▶ DATA FOR ANALYSIS
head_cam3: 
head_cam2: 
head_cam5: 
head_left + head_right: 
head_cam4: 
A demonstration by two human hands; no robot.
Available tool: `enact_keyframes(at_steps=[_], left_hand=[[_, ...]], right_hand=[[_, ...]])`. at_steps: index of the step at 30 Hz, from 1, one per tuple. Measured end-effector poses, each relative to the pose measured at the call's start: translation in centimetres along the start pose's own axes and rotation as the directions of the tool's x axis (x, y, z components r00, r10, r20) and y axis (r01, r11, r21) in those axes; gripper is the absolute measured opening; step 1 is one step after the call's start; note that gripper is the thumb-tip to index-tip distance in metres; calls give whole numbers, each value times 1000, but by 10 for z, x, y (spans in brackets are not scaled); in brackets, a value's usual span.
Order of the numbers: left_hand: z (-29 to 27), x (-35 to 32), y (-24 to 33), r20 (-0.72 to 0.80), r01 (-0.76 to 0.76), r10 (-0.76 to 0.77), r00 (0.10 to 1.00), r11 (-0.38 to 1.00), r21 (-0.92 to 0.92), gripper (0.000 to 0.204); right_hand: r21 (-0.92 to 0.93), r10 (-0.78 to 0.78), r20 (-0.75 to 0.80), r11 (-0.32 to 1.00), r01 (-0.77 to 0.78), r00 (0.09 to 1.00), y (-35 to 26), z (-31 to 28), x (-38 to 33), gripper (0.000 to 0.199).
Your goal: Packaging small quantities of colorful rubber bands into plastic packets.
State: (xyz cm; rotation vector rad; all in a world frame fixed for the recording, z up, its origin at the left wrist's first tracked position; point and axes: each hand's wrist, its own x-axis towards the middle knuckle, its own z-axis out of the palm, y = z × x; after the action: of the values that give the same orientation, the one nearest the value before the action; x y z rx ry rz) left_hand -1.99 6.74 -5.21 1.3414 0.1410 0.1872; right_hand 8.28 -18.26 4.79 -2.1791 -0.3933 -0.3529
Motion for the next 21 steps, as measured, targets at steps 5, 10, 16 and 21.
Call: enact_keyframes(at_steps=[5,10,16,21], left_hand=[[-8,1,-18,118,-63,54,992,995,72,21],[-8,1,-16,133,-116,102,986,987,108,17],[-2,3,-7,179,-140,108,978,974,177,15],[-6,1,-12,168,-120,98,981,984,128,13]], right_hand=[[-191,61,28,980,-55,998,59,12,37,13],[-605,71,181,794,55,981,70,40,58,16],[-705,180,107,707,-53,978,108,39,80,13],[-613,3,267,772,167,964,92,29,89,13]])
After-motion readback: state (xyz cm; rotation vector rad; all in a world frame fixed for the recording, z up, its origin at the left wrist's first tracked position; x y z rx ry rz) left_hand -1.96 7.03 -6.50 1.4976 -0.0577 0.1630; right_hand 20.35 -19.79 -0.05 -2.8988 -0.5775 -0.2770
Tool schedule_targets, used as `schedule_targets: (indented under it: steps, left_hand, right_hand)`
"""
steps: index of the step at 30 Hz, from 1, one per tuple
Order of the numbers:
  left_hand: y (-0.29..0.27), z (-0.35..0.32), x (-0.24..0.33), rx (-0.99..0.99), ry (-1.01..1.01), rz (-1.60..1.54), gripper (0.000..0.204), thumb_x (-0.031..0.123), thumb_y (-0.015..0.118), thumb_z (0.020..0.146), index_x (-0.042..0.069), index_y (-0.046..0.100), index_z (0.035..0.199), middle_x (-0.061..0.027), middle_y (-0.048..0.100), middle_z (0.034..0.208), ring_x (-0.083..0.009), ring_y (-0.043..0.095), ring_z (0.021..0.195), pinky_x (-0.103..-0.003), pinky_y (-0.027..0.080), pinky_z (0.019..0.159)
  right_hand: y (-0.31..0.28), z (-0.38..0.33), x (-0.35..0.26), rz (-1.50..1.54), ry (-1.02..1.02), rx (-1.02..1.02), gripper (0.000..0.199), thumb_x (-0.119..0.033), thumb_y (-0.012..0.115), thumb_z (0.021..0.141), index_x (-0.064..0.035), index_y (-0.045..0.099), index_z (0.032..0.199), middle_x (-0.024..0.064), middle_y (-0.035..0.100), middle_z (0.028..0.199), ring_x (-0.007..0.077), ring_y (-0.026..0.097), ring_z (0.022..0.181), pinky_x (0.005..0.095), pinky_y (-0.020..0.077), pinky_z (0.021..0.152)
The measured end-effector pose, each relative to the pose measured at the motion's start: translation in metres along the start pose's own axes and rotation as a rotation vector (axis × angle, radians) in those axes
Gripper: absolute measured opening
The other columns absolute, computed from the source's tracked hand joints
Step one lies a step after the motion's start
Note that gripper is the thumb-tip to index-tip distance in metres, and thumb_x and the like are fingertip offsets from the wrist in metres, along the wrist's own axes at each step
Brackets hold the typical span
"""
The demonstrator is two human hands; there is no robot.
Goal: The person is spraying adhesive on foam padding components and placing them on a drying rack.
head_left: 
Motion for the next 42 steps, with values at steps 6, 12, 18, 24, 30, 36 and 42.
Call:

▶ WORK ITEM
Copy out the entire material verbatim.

▶ FINISHED EXERCISE
head_cam3: 
head_cam2: 
head_cam5: 
head_left + head_right: 
head_cam4: 
A demonstration by two human hands; no robot.
Available tool: `enact_keyframes(at_steps=[_], left_hand=[[_, ...]], right_hand=[[_, ...]])`. at_steps: index of the step at 30 Hz, from 1, one per tuple. Measured end-effector poses, each relative to the pose measured at the call's start: translation in centimetres along the start pose's own axes and rotation as the directions of the tool's x axis (x, y, z components r00, r10, r20) and y axis (r01, r11, r21) in those axes; gripper is the absolute measured opening; step 1 is one step after the call's start; note that gripper is the thumb-tip to index-tip distance in metres; calls give whole numbers, each value times 1000, but by 10 for z, x, y (spans in brackets are not scaled); in brackets, a value's usual span.
Order of the numbers: left_hand: z (-29 to 27), x (-35 to 32), y (-24 to 33), r20 (-0.72 to 0.80), r01 (-0.76 to 0.76), r10 (-0.76 to 0.77), r00 (0.10 to 1.00), r11 (-0.38 to 1.00), r21 (-0.92 to 0.92), gripper (0.000 to 0.204); right_hand: r21 (-0.92 to 0.93), r10 (-0.78 to 0.78), r20 (-0.75 to 0.80), r11 (-0.32 to 1.00), r01 (-0.77 to 0.78), r00 (0.09 to 1.00), y (-35 to 26), z (-31 to 28), x (-38 to 33), gripper (0.000 to 0.199).
Your goal: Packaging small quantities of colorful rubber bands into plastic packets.
State: (xyz cm; rotation vector rad; all in a world frame fixed for the recording, z up, its origin at the left wrist's first tracked position; point and axes: each hand's wrist, its own x-axis towards the middle knuckle, its own z-axis out of the palm, y = z × x; after the action: of the values that give the same orientation, the one nearest the value before the action; x y z rx ry rz) left_hand -1.99 6.74 -5.21 1.3414 0.1410 0.1872; right_hand 8.28 -18.26 4.79 -2.1791 -0.3933 -0.3529
Motion for the next 21 steps, as measured, targets at steps 5, 10, 16 and 21.
Call: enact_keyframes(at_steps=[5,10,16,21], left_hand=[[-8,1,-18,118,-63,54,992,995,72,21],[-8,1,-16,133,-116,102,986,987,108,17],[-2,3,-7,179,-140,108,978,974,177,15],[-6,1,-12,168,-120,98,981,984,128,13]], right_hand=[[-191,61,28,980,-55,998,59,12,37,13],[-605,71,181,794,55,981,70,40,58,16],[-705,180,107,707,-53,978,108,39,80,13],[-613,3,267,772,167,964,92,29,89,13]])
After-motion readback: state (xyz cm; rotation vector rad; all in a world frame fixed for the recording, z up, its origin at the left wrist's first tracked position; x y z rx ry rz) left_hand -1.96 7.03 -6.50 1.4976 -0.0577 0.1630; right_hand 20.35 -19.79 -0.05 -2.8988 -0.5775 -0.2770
Tool schedule_targets, used as `schedule_targets: (indented under it: steps, left_hand, right_hand)`
"""
steps: index of the step at 30 Hz, from 1, one per tuple
Order of the numbers:
  left_hand: y (-0.29..0.27), z (-0.35..0.32), x (-0.24..0.33), rx (-0.99..0.99), ry (-1.01..1.01), rz (-1.60..1.54), gripper (0.000..0.204), thumb_x (-0.031..0.123), thumb_y (-0.015..0.118), thumb_z (0.020..0.146), index_x (-0.042..0.069), index_y (-0.046..0.100), index_z (0.035..0.199), middle_x (-0.061..0.027), middle_y (-0.048..0.100), middle_z (0.034..0.208), ring_x (-0.083..0.009), ring_y (-0.043..0.095), ring_z (0.021..0.195), pinky_x (-0.103..-0.003), pinky_y (-0.027..0.080), pinky_z (0.019..0.159)
  right_hand: y (-0.31..0.28), z (-0.38..0.33), x (-0.35..0.26), rz (-1.50..1.54), ry (-1.02..1.02), rx (-1.02..1.02), gripper (0.000..0.199), thumb_x (-0.119..0.033), thumb_y (-0.012..0.115), thumb_z (0.021..0.141), index_x (-0.064..0.035), index_y (-0.045..0.099), index_z (0.032..0.199), middle_x (-0.024..0.064), middle_y (-0.035..0.100), middle_z (0.028..0.199), ring_x (-0.007..0.077), ring_y (-0.026..0.097), ring_z (0.022..0.181), pinky_x (0.005..0.095), pinky_y (-0.020..0.077), pinky_z (0.021..0.152)
The measured end-effector pose, each relative to the pose measured at the motion's start: translation in metres along the start pose's own axes and rotation as a rotation vector (axis × angle, radians) in those axes
Gripper: absolute measured opening
The other columns absolute, computed from the source's tracked hand joints
Step one lies a step after the motion's start
Note that gripper is the thumb-tip to index-tip distance in metres, and thumb_x and the like are fingertip offsets from the wrist in metres, along the wrist's own axes at each step
Brackets hold the typical span
"""
The demonstrator is two human hands; there is no robot.
Goal: The person is spraying adhesive on foam padding components and placing them on a drying rack.
head_left: 
Motion for the next 42 steps, with values at steps 6, 12, 18, 24, 30, 36 and 42.
Call:

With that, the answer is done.